Customer problem

Virtual Tape Library (VTL) has gained rapid adoption among organizations looking to lower-cost, disk-based technologies to solve their backup problems. Users value VTL's ease of implementation, ability to integrate with existing tape backup infrastructures and ability to allow users to recover data rapidly and inexpensively.

 

As organizations deploy these additional storage tiers, however, they introduce new vulnerabilities to data that require protection. These vulnerabilities include:

• Centralized backup facilities that give unscrupulous employees or service contractors the opportunity to access confidential financial information, employee data, development plans or other intellectual property that is critical to a business. These vulnerabilities occur without needing access to the actual database, email, application or file server, or disk storage systems.
• Physical access that allows an administrator to install an unauthorized backup server and restore sensitive data to an unauthorized location. IT administrators with the proper physical access credentials can install an unauthorized backup from a VTL system and access any data they desire. For many organizations, this vulnerability alone is a violation of data privacy legislation and industry standards.
• Low cost SATA disk drives that are much more prone to failure may report "false positive" failure states and are returned to vendors or disposed of without regard to the sensitive data stored on them. Once out of the control of IT, that data is open for misuse by anyone with access to such drives.

 

 

SecureVTL solution overview

To effectively and affordably mitigate the possibility of litigation, loss of reputation, and penalties from regulation non-compliance, CipherMax provides its enterprise-class SecureVTL solution designed to protect local or remote VTL backup data from unauthorized access.

The solutions combine CipherMax's enterprise data encryption systems with any commercial VTL system.

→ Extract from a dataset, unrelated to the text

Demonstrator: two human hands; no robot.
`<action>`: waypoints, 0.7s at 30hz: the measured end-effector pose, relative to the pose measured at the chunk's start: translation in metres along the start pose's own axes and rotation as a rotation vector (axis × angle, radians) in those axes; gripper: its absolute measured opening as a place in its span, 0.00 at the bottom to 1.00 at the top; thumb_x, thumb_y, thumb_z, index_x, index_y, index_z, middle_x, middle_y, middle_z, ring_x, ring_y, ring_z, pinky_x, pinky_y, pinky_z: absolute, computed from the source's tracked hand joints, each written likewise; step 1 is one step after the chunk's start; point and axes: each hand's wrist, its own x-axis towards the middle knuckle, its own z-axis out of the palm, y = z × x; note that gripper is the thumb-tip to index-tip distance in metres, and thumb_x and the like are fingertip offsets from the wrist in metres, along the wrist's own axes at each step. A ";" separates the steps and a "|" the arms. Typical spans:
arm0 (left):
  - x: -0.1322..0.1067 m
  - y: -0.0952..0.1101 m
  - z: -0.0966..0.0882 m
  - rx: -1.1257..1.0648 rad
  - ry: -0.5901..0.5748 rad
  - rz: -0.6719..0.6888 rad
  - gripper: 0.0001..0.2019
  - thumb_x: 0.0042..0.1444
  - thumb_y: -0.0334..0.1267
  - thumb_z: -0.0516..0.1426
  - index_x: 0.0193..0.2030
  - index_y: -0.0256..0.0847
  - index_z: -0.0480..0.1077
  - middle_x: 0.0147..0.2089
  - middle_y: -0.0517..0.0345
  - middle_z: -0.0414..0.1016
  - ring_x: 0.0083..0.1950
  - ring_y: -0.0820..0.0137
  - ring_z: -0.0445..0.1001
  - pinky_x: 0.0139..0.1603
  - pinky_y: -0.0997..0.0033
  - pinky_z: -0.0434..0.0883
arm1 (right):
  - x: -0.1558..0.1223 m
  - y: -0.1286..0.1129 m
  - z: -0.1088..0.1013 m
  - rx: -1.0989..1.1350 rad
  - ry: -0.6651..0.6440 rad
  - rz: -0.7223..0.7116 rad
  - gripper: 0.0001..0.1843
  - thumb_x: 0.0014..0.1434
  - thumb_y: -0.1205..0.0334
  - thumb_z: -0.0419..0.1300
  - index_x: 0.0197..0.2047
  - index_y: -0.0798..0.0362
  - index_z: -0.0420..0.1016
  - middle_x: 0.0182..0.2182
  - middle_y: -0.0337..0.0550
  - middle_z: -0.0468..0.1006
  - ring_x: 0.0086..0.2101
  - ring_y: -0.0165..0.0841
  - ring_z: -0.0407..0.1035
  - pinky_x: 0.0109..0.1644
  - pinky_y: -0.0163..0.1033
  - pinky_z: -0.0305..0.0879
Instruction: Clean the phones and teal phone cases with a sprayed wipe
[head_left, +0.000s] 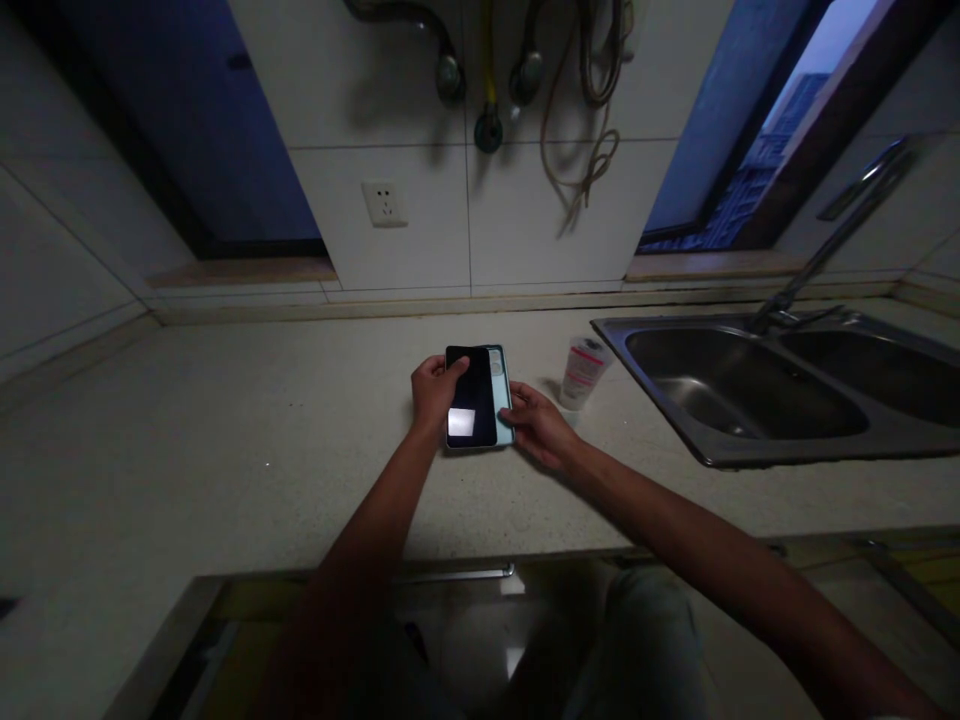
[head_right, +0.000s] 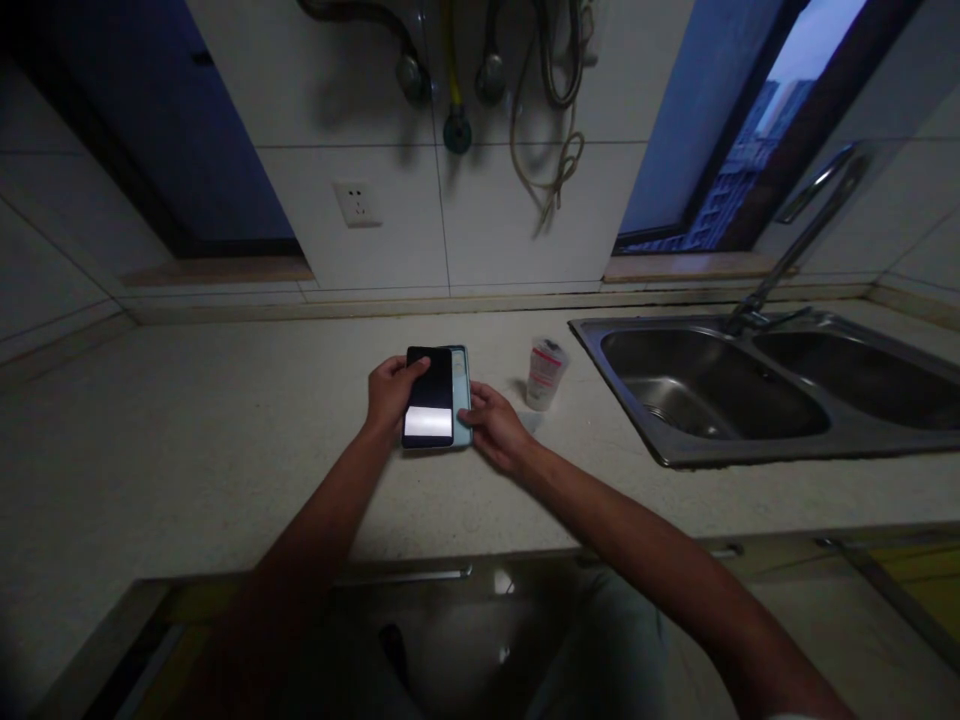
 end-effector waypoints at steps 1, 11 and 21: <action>-0.001 -0.001 0.001 0.003 0.012 0.026 0.12 0.42 0.42 0.69 0.30 0.37 0.76 0.27 0.59 0.75 0.28 0.72 0.69 0.31 0.73 0.65 | 0.000 0.001 0.000 0.008 -0.010 -0.006 0.26 0.45 0.75 0.69 0.49 0.52 0.74 0.48 0.45 0.83 0.41 0.37 0.79 0.42 0.40 0.79; -0.014 -0.010 0.016 -0.041 -0.054 0.070 0.18 0.48 0.38 0.67 0.48 0.38 0.79 0.42 0.51 0.81 0.40 0.64 0.77 0.43 0.65 0.72 | -0.003 0.005 0.005 0.032 -0.099 0.029 0.20 0.53 0.64 0.72 0.48 0.51 0.73 0.43 0.45 0.83 0.47 0.41 0.78 0.52 0.47 0.78; -0.021 -0.004 0.019 -0.053 -0.097 0.001 0.16 0.42 0.42 0.69 0.36 0.38 0.74 0.34 0.55 0.78 0.33 0.69 0.75 0.36 0.69 0.71 | -0.003 0.007 0.000 -0.085 -0.093 0.044 0.32 0.45 0.62 0.78 0.51 0.48 0.71 0.38 0.37 0.84 0.36 0.34 0.79 0.44 0.40 0.76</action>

The solutions also interoperate with any existing Fibre Channel SAN fabric and any FC switch-capable disk storage array. The solution results in no performance degradation and provides a transparent solution to the end user. No changes in operation are required.

 

Solution highlights

The implementation of the SecureVTL solution with generic disk arrays, VTL systems and CipherMax hardware and software demonstrates the feasibility and affordability of encrypting all archived data in an environment. The flexibility and versatility of the solution allows for adaptability to each environment and architecture as part of a layered security approach.

Solution highlights include:

• Deployability in disk-to-disk or disk-to-disk-to-tape configurations.
• Transparent integration into heterogeneous backup SAN configurations, including backup server hardware platform, OS, application and FC HBA vendor or model.
• Interoperability with any VTL system software/hardware combination and any switch fabric capable disk storage array.
• Scalable, affordable, reliable AES-256 encryption.